Capital fundraising campaign plans will be ready by July

Nearly a year after administrators announced plans to kick off the University’s largest fundraising campaign ever, officials hope to have initial designs ready for the new chancellor to take over by July.

Planning for the capital campaign — which originally aimed to raise more than a previous fundraising effort that brought in $2.38 billion — began in early 2012 but was postponed before this academic year started.

The campaign was then put on hold when former Vice Chancellor for University Advancement Matt Kupec resigned amid questions about his use of UNC foundation funds for personal travel use.


Spring 2012: UNC announces plans to start the largest fundraising campaign in school history September 2012: Matt Kupec, vice chancellor for university advancement, resigns amid scandal, placing the campaign on hold
February: first meeting of the capital campaign cabinet

As the search for Kupec’s replacement continues, a capital campaign cabinet has been tasked with developing a fundraising strategy.

The cabinet, composed of faculty, staff and a group of volunteers associated with the University, met recently to discuss preliminary plans.

Roger Perry, volunteer chairman for the cabinet and former chairman of the UNC Board of Trustees, said the cabinet hasn’t made any specific plans or set a financial goal for the campaign.

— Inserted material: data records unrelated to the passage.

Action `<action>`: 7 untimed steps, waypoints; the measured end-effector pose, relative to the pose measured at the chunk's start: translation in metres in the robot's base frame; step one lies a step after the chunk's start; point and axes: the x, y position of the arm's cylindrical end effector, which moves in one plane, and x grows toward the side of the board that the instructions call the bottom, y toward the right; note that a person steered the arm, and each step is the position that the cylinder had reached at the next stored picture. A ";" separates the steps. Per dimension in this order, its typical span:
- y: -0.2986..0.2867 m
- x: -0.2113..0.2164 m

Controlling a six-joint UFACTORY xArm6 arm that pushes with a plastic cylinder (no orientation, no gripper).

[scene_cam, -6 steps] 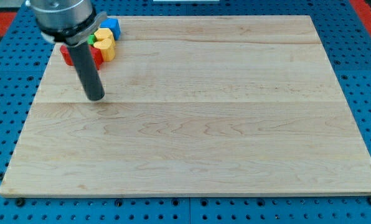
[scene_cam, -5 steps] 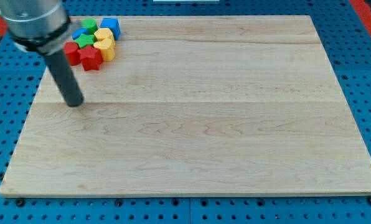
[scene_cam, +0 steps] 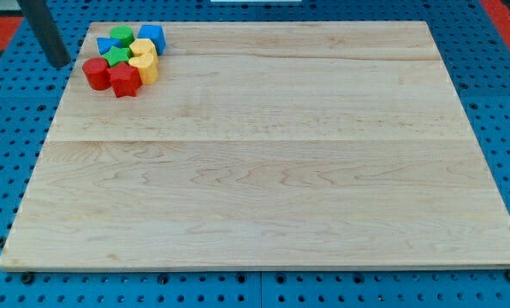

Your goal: Push the green star and the yellow heart towards right

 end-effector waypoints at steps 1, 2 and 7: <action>0.004 -0.001; 0.010 -0.001; 0.038 -0.002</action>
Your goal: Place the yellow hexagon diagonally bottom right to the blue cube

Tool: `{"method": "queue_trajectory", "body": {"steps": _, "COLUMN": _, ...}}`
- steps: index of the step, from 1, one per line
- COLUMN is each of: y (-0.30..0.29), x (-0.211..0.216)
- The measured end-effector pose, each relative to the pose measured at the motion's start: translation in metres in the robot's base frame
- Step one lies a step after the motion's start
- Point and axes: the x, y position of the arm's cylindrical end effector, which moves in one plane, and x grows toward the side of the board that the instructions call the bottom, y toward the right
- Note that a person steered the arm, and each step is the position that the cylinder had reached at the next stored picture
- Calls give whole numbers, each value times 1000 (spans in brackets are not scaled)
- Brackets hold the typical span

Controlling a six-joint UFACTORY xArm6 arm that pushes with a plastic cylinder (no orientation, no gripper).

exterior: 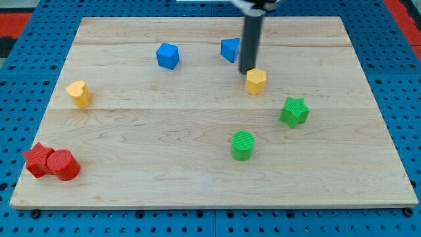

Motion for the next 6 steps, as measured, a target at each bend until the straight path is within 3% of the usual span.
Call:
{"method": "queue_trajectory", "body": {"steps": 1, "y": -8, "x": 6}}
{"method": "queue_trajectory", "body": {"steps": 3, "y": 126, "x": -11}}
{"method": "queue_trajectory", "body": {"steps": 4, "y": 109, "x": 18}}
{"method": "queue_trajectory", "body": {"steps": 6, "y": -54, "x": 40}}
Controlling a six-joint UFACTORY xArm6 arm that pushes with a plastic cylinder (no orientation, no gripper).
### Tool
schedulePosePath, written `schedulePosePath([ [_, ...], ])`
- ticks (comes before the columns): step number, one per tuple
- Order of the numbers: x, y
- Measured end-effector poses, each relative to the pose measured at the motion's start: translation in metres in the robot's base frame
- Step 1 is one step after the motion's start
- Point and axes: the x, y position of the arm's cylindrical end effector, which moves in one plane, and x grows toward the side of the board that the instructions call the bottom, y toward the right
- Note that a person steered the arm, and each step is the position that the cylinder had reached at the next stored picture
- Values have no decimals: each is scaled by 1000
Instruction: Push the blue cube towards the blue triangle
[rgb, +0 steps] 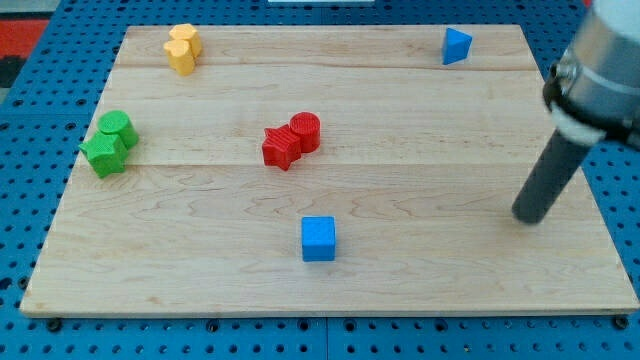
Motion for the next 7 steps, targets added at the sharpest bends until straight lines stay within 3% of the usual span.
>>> schedulePosePath([
  [2,79,-80],
  [3,77,-165],
  [4,40,-213],
  [7,-23,-229],
])
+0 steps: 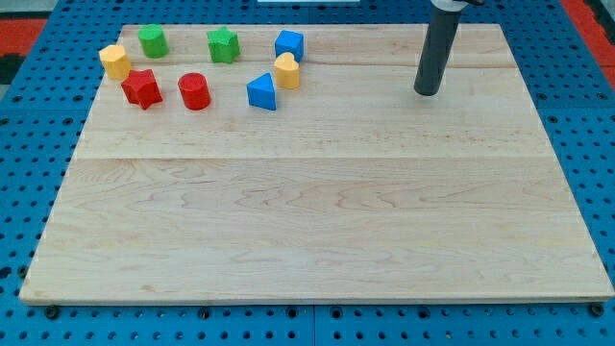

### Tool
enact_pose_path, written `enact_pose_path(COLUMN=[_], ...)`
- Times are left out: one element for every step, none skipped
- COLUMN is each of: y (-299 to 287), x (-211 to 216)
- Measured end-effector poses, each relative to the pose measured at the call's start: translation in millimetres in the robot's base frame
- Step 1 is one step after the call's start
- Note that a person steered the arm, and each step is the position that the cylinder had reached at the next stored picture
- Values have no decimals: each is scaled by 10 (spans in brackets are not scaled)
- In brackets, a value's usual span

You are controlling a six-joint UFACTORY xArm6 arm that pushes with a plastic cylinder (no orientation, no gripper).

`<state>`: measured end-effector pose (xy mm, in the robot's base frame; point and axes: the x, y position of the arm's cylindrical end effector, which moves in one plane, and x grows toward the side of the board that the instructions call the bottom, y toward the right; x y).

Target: Move the cube into the green star

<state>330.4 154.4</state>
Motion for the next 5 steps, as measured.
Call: enact_pose_path(y=[0, -204, -984, -1751, -2140], x=[0, -504, -845, -887, -894])
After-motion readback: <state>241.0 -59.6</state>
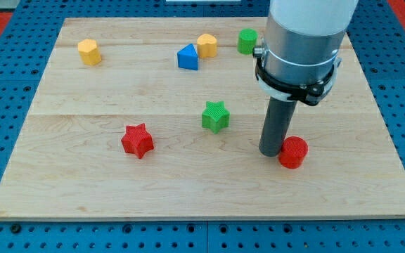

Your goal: Slide the yellow hexagon towards the red star

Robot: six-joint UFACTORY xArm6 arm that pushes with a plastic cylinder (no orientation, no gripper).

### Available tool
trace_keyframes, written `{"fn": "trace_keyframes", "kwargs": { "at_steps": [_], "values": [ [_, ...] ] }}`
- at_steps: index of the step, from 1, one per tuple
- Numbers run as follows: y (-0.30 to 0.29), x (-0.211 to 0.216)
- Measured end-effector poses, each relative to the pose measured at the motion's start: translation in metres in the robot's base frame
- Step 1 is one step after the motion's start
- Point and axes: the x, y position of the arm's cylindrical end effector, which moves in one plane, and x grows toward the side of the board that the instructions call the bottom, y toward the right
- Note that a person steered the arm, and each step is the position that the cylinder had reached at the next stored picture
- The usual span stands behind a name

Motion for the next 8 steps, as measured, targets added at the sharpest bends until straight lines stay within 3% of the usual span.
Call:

Scott Ragland, UNC’s director of development communications, said in an email that the cabinet is tasked with creating a vision for the campaign and will develop its overarching themes as the fundraiser progresses.

The cabinet has requested planning reports from the deans of each school and college within the University.

The reports will contain projections for the future of each department and will be used to direct funding once the campaign beings.

“They’ll pretty much tell this committee what their priorities are and what their needs are and how much financial resources they need to see raised,” Perry said.

He added that the reports will be evaluated in July.

“We have five different areas where we’ll be raising money,” Perry said. “(The deans) are developing their priorities for their needs in terms of financial needs for faculty, for students, for programs, for research and for facilities.”

Wendy Gratz Borman, the assistant dean for external relations for the School of Education, said those five fundraising areas stand as the pillars of the campaign.

Perry said the campaign resumed planning after a push from Chancellor Holden Thorp and Julia Grumbles, interim vice chancellor for University advancement.

Perry said the cabinet is set to meet again in the spring to further develop the campaign’s plans.

He said the cabinet hopes to have the groundwork established before Thorp’s replacement is hired.

“By the time the new chancellor gets here in July, we’ll have a campaign strategy plan that will still be a work in progress but will give the new chancellor a running start on whatever his or her own vision is going to be for the new campaign,” Perry said.

“They’ll have flexibility to start the campaign and implement the campaign as they see fit.”